▶ _TASK BRIEF_
One range is to be output from the listing below, exactly as written: the line with "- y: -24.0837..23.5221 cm" to the line with "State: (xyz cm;", both kept.
(RECORD EXTRACTS begins)
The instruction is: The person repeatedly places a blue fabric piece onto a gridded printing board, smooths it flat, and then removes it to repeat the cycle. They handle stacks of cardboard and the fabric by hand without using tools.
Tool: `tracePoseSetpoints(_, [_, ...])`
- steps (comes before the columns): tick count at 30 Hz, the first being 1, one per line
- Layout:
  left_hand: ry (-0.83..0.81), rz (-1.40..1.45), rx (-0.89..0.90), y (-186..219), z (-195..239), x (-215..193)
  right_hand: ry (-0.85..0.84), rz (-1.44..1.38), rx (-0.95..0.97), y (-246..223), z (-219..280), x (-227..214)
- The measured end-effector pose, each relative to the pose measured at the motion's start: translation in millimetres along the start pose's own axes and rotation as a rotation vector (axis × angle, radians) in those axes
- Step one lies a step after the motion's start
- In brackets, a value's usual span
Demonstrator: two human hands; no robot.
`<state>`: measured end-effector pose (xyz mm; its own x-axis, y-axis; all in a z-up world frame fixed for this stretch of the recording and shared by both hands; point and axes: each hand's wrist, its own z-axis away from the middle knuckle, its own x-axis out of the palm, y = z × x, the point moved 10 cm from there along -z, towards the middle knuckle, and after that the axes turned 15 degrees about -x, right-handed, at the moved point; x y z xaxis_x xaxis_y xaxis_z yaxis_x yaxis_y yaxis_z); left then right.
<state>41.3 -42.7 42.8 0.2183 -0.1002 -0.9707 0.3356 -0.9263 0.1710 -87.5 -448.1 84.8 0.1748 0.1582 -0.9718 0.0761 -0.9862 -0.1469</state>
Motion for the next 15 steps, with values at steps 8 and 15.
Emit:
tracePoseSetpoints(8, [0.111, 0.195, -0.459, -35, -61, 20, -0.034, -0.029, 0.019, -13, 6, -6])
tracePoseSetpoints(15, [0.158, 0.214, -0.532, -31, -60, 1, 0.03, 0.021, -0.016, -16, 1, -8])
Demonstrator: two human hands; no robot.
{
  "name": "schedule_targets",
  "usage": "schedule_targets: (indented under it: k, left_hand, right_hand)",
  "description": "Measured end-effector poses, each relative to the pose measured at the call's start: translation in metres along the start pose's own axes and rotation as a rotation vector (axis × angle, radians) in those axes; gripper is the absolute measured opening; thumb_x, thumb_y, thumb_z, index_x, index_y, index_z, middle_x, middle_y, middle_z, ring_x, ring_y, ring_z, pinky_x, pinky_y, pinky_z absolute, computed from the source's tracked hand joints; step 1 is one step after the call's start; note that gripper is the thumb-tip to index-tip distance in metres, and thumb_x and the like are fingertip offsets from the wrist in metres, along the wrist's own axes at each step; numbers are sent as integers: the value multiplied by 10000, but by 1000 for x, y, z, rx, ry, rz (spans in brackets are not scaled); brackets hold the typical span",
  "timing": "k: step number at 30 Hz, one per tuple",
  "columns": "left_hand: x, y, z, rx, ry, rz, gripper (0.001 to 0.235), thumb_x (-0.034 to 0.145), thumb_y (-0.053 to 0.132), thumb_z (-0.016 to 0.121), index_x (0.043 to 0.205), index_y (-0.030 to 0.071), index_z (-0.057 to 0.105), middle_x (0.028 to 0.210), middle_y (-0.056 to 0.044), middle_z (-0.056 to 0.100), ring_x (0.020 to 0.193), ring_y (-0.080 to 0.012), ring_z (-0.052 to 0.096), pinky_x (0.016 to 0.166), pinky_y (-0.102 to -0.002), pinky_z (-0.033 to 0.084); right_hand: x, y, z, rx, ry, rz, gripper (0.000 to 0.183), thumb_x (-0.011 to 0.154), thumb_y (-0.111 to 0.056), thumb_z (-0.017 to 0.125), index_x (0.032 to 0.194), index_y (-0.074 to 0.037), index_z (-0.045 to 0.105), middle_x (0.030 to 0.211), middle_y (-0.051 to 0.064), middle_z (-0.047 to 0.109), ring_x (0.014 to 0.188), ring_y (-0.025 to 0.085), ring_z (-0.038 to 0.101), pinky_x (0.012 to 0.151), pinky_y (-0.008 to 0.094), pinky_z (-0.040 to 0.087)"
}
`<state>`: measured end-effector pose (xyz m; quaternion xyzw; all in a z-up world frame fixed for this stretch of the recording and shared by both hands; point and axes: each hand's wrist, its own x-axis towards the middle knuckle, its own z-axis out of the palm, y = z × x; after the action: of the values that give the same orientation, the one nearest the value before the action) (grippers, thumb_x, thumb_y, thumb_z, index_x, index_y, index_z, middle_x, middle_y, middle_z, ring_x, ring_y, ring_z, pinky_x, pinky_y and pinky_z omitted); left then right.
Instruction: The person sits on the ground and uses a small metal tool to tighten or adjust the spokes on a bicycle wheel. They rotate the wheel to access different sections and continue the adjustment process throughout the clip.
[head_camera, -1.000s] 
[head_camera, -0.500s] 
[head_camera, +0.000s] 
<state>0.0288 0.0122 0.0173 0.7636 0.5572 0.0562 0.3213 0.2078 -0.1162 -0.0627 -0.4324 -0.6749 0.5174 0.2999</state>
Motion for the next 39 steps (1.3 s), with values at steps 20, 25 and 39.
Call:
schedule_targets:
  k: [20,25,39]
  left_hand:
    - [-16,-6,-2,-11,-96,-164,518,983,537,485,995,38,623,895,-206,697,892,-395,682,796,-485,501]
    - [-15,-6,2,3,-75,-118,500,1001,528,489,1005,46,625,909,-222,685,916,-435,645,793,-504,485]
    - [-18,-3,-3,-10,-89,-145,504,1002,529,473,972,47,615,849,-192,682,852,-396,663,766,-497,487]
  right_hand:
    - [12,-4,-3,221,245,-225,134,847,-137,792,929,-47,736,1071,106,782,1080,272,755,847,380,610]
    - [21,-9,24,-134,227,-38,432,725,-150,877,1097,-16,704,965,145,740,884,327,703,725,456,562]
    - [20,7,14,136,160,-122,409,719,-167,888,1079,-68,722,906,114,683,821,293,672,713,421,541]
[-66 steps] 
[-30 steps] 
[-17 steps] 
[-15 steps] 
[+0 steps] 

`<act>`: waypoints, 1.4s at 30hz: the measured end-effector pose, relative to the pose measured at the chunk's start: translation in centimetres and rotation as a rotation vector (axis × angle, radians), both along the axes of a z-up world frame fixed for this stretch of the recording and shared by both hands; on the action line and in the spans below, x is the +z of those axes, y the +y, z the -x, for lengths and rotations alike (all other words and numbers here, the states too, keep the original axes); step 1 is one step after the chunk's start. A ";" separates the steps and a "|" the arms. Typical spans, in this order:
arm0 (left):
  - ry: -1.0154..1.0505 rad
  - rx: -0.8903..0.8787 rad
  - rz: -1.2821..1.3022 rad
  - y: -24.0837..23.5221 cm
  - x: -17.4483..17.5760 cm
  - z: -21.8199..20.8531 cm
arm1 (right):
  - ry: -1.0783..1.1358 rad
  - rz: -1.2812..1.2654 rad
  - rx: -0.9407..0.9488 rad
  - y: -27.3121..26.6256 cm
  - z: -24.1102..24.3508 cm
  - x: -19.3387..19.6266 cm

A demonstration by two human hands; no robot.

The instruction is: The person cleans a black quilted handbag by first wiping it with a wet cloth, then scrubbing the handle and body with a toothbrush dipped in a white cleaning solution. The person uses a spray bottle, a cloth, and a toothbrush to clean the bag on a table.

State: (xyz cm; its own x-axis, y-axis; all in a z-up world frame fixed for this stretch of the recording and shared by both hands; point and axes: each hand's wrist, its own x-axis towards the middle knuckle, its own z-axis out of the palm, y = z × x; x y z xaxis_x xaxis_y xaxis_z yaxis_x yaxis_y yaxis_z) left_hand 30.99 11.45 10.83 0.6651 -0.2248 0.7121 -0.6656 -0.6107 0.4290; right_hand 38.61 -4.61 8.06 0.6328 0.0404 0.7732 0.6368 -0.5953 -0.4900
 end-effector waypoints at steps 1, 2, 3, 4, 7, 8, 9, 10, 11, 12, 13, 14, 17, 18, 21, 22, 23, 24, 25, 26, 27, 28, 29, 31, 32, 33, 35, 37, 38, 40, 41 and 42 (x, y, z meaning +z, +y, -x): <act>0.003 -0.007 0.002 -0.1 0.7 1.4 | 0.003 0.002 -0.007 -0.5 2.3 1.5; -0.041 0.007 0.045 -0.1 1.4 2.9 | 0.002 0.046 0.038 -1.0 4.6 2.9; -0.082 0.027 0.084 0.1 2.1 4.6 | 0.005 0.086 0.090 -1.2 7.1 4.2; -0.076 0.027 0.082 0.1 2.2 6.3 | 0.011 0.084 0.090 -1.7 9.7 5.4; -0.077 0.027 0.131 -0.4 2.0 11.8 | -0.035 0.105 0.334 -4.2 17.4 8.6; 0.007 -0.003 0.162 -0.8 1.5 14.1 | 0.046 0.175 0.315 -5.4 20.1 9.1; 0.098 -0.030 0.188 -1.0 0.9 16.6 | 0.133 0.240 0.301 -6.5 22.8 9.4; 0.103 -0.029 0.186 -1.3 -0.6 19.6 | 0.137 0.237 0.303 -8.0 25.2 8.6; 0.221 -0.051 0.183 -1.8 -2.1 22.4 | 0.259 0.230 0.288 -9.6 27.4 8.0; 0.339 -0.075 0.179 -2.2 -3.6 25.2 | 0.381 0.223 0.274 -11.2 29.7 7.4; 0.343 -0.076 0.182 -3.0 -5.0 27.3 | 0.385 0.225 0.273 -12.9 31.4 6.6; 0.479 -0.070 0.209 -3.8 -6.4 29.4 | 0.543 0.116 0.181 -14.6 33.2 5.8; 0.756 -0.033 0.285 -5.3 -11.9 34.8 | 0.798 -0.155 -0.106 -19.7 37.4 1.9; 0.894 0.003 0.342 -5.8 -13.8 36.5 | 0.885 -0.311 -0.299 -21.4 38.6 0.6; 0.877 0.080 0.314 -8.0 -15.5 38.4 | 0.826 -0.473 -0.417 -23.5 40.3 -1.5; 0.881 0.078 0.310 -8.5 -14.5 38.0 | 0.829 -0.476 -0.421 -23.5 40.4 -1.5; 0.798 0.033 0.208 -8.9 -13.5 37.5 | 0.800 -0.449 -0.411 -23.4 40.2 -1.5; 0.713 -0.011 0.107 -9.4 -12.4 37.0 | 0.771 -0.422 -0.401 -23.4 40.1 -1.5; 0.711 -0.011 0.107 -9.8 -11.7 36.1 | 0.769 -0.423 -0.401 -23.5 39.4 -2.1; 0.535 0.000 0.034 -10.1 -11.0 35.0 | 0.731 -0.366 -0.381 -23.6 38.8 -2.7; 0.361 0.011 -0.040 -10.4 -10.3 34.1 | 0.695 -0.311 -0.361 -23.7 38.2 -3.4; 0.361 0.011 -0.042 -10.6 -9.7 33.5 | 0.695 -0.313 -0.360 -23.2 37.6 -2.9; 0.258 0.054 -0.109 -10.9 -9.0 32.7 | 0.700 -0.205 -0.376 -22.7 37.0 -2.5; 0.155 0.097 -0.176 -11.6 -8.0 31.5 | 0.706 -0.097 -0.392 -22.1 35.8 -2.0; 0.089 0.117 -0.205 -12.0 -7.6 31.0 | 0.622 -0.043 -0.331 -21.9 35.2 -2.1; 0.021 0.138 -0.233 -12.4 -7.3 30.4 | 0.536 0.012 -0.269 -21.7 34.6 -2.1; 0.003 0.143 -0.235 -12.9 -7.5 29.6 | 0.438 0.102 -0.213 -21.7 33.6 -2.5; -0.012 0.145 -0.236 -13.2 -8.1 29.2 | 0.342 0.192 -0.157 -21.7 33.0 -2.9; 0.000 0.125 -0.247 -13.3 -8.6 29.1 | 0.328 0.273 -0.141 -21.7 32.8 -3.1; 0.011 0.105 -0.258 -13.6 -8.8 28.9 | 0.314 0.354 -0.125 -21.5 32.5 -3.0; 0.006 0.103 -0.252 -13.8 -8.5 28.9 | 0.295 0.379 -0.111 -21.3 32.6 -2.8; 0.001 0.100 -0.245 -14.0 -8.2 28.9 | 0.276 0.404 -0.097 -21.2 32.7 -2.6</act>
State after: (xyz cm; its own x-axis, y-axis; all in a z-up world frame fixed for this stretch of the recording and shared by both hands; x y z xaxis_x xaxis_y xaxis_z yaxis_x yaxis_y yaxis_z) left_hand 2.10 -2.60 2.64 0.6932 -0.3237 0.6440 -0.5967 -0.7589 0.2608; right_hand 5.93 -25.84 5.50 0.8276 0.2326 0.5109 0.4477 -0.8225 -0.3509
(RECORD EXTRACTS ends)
▶ _RESPONSE TO THIS TASK_
  - y: -24.0837..23.5221 cm
  - x: -17.4483..17.5760 cm
  - z: -21.8199..20.8531 cm
arm1 (right):
  - ry: -1.0783..1.1358 rad
  - rz: -1.2812..1.2654 rad
  - rx: -0.9407..0.9488 rad
  - y: -27.3121..26.6256 cm
  - z: -24.1102..24.3508 cm
  - x: -19.3387..19.6266 cm

A demonstration by two human hands; no robot.

The instruction is: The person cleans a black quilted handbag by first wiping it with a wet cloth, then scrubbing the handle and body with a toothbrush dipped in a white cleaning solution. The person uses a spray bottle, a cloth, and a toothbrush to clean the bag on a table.

State: (xyz cm; its own x-axis, y-axis; all in a z-up world frame fixed for this stretch of the recording and shared by both hands; point and axes: each hand's wrist, its own x-axis towards the middle knuckle, its own z-axis out of the palm, y = z × x; x y z xaxis_x xaxis_y xaxis_z yaxis_x yaxis_y yaxis_z) left_hand 30.99 11.45 10.83 0.6651 -0.2248 0.7121 -0.6656 -0.6107 0.4290; right_hand 38.61 -4.61 8.06 0.6328 0.0404 0.7732 0.6368 -0.5953 -0.4900

The exercise calls for nothing more than this answer.